Age Range	Gender	Positive	Screened	All	All Screened Difference	Screened Positive Difference	Screening rate	Prevalence Rate
1	1	10	2780	3935	1155	2770	71%	0.4%
1	2	6	2325	3302	977	2319	70%	0.3%
2	1	25	1172	1386	214	1147	85%	2.1%
2	2	22	3098	3592	494	3076	86%	0.7%
3	1	91	951	1149	198	860	83%	9.6%
3	2	39	1835	2221	386	1796	83%	2.1%
4	1	189	1073	1317	244	884	81%	17.6%
4	2	27	945	1190	245	918	79%	2.9%
5	1	198	1586	1921	335	1388	83%	12.5%
5	2	42	1132	1413	281	1090	80%	3.7%
6	1	179	3902	4793	891	3723	81%	4.6%
6	2	175	3932	4862	930	3757	81%	4.5%

Here are the explanation of the columns:

- Positive: Unique count under each age range and specific gender where the status variable had 'Positive' in it.

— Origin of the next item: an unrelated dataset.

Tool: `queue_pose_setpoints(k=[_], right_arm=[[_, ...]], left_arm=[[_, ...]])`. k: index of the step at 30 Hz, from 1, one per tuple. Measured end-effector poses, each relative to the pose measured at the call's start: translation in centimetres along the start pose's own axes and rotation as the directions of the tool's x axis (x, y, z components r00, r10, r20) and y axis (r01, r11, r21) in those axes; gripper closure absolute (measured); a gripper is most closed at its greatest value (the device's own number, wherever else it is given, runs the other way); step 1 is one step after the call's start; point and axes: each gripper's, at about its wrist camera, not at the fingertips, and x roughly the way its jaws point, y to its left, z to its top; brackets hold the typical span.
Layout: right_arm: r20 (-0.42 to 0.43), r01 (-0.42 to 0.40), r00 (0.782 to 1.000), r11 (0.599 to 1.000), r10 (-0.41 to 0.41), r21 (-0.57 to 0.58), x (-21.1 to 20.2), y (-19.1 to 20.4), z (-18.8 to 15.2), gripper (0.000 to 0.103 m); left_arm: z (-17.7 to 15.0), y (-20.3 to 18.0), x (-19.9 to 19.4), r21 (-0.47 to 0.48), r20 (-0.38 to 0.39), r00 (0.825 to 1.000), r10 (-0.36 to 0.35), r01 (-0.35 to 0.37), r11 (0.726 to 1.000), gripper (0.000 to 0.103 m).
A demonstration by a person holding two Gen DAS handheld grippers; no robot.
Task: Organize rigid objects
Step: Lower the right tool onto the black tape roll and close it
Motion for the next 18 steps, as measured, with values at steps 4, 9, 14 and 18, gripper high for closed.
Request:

- Screened: Unique count under each age range and specific gender where the screened variable had 'Yes' in it.

- All: Unique count under each age range and specific gender in the dataset.

- All Screened Difference: All - Screened

- Screened Positive Difference: Screened - Positive

- Screening rate: Screened/Total

- Positive prevalence; Positive/Screen

Thanks so much for your help!

byeh2017 · Posted 04-24-2017 11:18 AM

I did a roundabout way of getting to your solution. I separated genders into two different tables and then merged them together and proc sort them according to age range and gender. I'm not sure what exactly happened though. The output of your code and mine are off. Do you know what is wrong with the code? I added a bigger dataset so that all age ranges for all genders would have some kind of entry.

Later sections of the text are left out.